In 1945, he was invited to set up a counseling center at the University of Chicago. While a professor of psychology at the University of Chicago (1945–57), Rogers helped to establish a counseling centre connected with the university and there conducted studies to determine the effectiveness of his methods. His findings and theories appeared in Client-Centered Therapy (1951) and Psychotherapy and Personality Change (1954).
One of his graduate students at the University of Chicago, Thomas Gordon, established the Parent Effectiveness Training (P.E.T.) movement. In 1956, Rogers became the first President of the American Academy of Psychotherapists. He taught psychology at the University of Wisconsin, Madison (1957–63), during which time he wrote one of his best-known books, On Becoming a Person (1961).
Rogers continued teaching at University of Wisconsin until 1963, he became a resident at the new Center for Studies of the Person in La Jolla. Rogers left the WBSI to help found the Center for Studies of the Person in 1968. His later books include Carl Rogers on Personal Power (1977) and Freedom to Learn for the 80's (1983).
He remained a resident of La Jolla for the rest of his life, doing therapy, giving speeches and writing until his sudden death in 1987. In 1987, Rogers suffered a fall that resulted in a fractured pelvis bone. He had a successful operation, but his pancreas failed the next night and he died a few days later.
Rogers' last years were devoted to applying his theories in areas of national social conflict, and he traveled worldwide to accomplish this. In Belfast, Northern Ireland, he brought together influential Protestants and Catholics; in South Africa, blacks and whites, in the United States, consumers and providers in the health field. His last trip, at age 85, was to the Soviet Union, where he lectured and facilitated intensive experiential workshops fostering communication and creativity. He was astonished at the numbers of Russians who knew of his work.

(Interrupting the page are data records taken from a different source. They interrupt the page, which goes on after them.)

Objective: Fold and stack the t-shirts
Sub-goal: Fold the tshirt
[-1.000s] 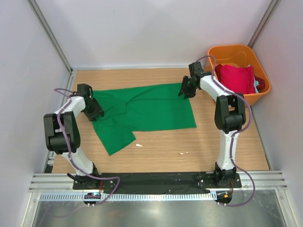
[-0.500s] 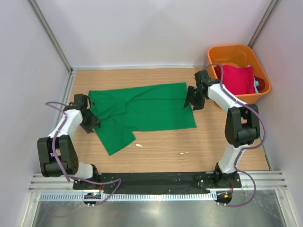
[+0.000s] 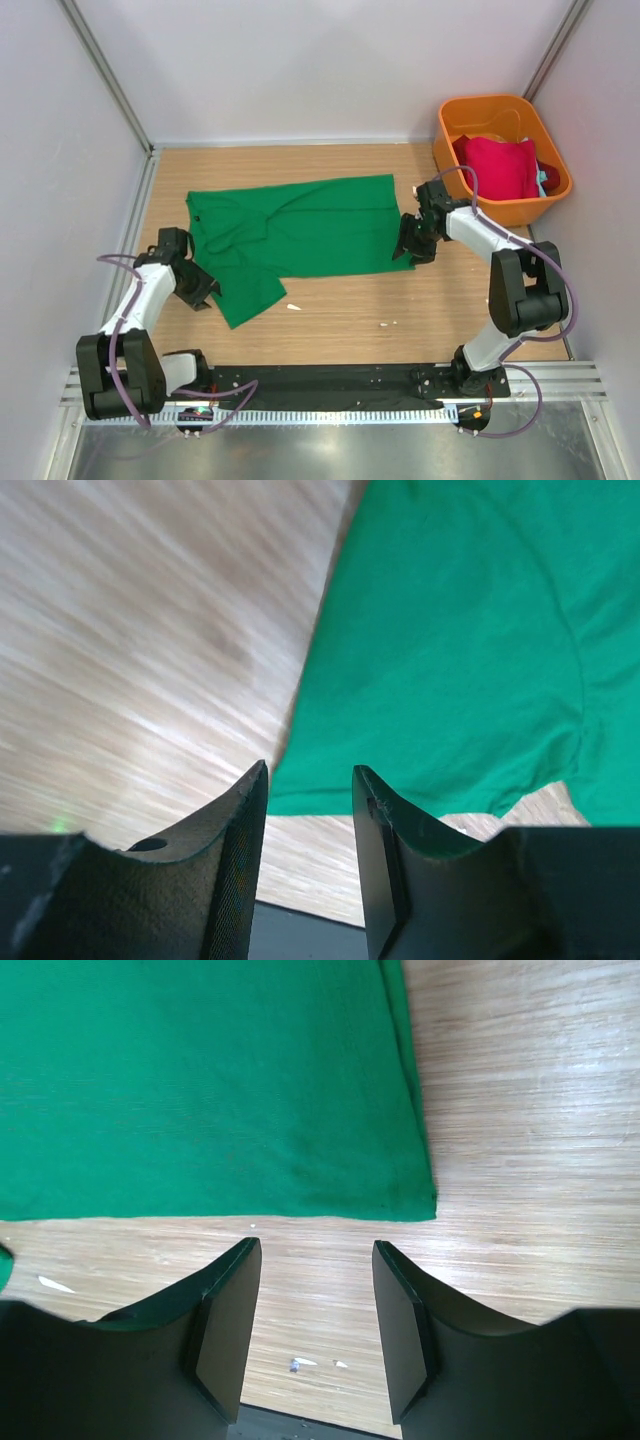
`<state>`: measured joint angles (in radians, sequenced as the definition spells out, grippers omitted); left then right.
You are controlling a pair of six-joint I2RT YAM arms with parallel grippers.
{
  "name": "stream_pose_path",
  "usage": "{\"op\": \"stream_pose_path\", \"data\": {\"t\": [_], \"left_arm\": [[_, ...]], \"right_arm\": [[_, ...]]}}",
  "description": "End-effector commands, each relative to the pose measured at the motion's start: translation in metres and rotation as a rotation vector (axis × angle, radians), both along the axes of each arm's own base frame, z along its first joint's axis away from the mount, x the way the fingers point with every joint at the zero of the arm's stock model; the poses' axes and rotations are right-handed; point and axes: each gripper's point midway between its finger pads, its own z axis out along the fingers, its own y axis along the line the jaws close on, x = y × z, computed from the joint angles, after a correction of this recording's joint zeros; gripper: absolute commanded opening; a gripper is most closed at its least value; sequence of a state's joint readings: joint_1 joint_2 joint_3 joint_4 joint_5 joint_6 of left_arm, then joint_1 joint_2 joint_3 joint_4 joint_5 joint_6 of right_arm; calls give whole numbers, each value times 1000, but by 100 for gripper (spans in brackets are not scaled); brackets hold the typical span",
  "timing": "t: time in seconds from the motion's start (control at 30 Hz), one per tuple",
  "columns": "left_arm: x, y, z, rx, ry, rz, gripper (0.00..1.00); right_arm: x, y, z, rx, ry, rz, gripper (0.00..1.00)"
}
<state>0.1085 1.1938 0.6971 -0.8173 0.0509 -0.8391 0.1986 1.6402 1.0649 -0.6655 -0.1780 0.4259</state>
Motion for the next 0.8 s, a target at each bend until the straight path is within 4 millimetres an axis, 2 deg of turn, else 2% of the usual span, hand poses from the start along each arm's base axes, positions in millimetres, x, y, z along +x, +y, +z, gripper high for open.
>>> {"op": "stream_pose_path", "data": {"t": [0.0, 0.07, 0.17, 0.4, 0.67, 0.7, 0.77], "left_arm": [[-12, -8, -2, -33, 34, 58, 40], [-23, -8, -11, -36, 75, 95, 40], [-25, -16, -22, -81, 69, 120, 38], [2, -11, -28, -62, 8, 96, 38], [-8, -8, -53, -47, 111, 118, 37], [-7, -8, -55, -46, 108, 120, 36], [-5, -10, -58, -57, 108, 120, 27]], "right_arm": [[16, 6, 27, 48, -114, -9, 54], [17, 5, 28, 49, -121, -10, 54], [16, 5, 26, 46, -121, -8, 54], [14, 4, 13, 42, -93, -6, 54], [15, -7, 3, 7, -75, -35, 54], [16, -8, 1, 5, -70, -43, 54], [15, -11, -4, 8, -55, -68, 54]]}}
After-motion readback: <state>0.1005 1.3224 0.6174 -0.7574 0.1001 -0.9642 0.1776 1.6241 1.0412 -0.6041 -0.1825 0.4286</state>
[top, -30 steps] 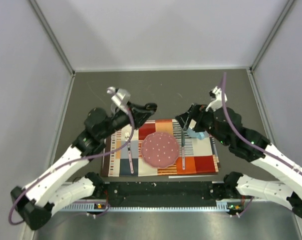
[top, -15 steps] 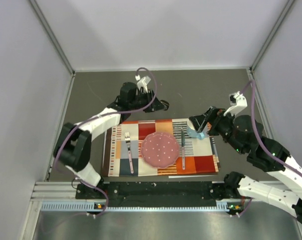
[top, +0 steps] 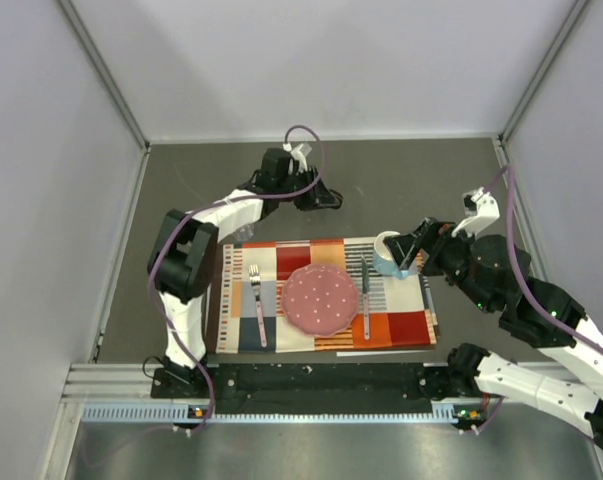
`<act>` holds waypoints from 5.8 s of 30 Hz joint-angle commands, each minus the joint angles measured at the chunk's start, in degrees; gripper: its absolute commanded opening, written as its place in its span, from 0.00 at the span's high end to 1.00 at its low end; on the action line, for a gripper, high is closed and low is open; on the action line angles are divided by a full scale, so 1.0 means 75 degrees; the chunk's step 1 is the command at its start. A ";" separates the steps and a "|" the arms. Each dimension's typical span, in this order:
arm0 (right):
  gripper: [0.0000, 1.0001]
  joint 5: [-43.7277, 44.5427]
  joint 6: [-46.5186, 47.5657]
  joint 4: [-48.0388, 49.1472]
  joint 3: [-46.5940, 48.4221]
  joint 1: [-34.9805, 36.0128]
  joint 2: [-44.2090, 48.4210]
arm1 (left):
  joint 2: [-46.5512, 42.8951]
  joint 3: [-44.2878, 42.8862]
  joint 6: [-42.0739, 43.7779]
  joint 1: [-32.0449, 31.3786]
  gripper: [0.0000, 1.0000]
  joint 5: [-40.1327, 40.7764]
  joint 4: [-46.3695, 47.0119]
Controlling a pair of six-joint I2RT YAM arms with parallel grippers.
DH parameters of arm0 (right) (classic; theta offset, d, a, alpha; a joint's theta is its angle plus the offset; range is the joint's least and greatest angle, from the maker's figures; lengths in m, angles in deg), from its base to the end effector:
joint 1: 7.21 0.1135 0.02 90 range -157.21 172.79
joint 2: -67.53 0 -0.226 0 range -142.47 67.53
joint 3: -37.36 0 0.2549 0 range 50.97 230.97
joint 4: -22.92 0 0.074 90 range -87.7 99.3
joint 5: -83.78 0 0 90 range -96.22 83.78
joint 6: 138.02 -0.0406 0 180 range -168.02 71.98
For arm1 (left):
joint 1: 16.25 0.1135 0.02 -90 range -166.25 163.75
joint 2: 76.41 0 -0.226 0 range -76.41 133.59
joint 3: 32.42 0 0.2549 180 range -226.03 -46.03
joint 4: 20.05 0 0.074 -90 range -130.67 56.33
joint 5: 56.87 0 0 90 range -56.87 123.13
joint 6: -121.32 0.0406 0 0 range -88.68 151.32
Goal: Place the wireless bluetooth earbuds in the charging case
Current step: Place the charging case at the center of the board, then pick up the charging case at the center of the board.
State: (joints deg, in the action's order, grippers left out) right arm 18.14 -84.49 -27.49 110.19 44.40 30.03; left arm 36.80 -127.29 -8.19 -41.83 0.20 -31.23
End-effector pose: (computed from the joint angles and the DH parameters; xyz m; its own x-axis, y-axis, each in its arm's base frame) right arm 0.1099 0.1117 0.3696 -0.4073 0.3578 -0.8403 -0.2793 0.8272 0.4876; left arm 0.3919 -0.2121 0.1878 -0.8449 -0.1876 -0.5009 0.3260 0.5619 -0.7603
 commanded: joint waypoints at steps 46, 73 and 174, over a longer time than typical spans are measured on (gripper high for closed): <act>0.09 0.0127 0.1124 -0.0730 0.0447 -0.0190 -0.0543 | 0.1019 -0.0768 0.0896 0.0329 0.53 0.1132 -0.1895; 0.01 -0.3728 -0.1135 -0.1375 0.0119 -0.6424 -0.2710 | -0.1932 0.0202 0.2361 0.0411 0.42 0.1930 -0.2294; 1.00 -0.4964 -0.3003 0.1605 0.0051 -0.8886 -0.4042 | -1.1931 0.5736 0.1014 0.0446 0.01 0.3582 -0.2153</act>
State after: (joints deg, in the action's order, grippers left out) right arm -12.92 -113.45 -26.27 113.41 -22.24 -10.73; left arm -54.39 -83.05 -1.92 -38.73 26.60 -48.59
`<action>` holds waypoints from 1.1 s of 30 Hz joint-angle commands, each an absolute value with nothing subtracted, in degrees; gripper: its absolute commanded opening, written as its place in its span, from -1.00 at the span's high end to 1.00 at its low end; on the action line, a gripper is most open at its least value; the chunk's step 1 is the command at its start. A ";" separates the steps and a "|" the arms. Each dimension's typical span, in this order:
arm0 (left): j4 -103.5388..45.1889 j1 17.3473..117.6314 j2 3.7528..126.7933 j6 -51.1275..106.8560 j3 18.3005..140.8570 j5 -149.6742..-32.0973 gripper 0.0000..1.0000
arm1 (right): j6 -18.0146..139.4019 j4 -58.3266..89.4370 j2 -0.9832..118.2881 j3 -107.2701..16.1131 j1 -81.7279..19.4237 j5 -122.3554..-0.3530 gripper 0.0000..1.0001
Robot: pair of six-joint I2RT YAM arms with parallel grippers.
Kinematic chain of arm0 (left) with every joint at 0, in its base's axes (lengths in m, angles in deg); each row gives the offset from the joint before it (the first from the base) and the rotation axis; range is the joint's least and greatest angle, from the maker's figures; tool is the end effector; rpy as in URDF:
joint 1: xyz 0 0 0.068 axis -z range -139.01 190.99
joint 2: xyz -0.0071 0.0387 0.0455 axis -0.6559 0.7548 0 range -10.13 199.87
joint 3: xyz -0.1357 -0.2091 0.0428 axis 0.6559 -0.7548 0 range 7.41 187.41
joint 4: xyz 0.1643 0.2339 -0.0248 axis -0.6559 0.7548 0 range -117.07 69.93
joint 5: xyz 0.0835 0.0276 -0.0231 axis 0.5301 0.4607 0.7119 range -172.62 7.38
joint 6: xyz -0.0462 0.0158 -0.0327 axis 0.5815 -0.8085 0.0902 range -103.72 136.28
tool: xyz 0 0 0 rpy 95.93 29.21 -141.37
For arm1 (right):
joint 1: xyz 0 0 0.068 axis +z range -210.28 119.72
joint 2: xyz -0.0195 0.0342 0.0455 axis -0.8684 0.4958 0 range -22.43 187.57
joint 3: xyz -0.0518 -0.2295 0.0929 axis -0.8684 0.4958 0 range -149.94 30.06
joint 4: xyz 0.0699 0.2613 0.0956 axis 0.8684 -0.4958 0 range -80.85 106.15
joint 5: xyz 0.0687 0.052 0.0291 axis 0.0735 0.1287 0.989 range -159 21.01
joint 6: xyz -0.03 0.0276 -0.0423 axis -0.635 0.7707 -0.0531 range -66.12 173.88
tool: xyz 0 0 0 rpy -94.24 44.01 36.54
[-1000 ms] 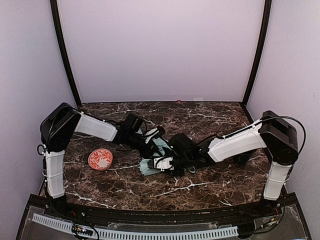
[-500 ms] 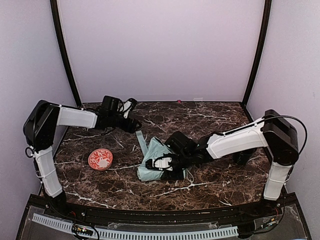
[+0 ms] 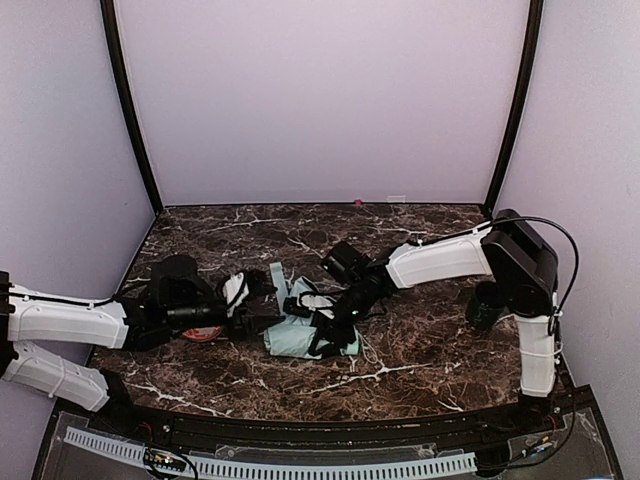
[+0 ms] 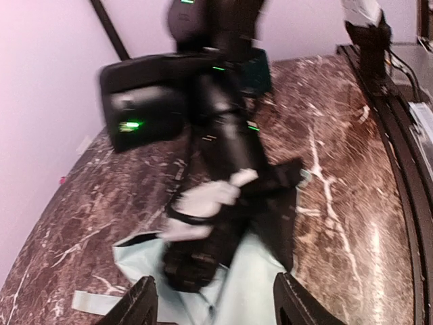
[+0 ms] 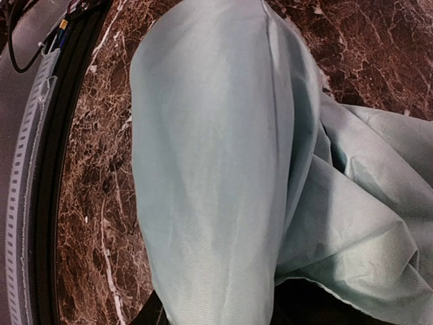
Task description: Put away the umbrella
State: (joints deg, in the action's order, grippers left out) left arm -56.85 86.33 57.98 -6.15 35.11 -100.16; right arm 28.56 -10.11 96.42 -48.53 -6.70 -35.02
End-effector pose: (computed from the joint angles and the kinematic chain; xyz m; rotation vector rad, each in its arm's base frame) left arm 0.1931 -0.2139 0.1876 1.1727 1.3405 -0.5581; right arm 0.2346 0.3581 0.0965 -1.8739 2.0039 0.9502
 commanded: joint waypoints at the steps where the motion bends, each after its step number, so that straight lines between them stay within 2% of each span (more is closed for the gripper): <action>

Together with his daughter, Natalie Rogers, between 1975 and 1980, Rogers conducted a series of residential programs in the US, Europe, and Japan, the Person-Centered Approach Workshops, which focused on cross-cultural communications, personal growth, self-empowerment, and social change.
Rogers' theory of the self is considered to be humanistic and phenomenological. His theory is based directly on the "phenomenal field" personality theory of Combs and Snygg (1949). Rogers' elaboration of his own theory is extensive. He wrote 16 books and many more journal articles describing it. However, Prochaska and Norcross(2003) states Rogers "consistently stood for an empirical evaluation of psychotherapy. He and his followers have demonstrated a humanistic approach to conducting therapy and a scientific approach to evaluating therapy need not be incompatible."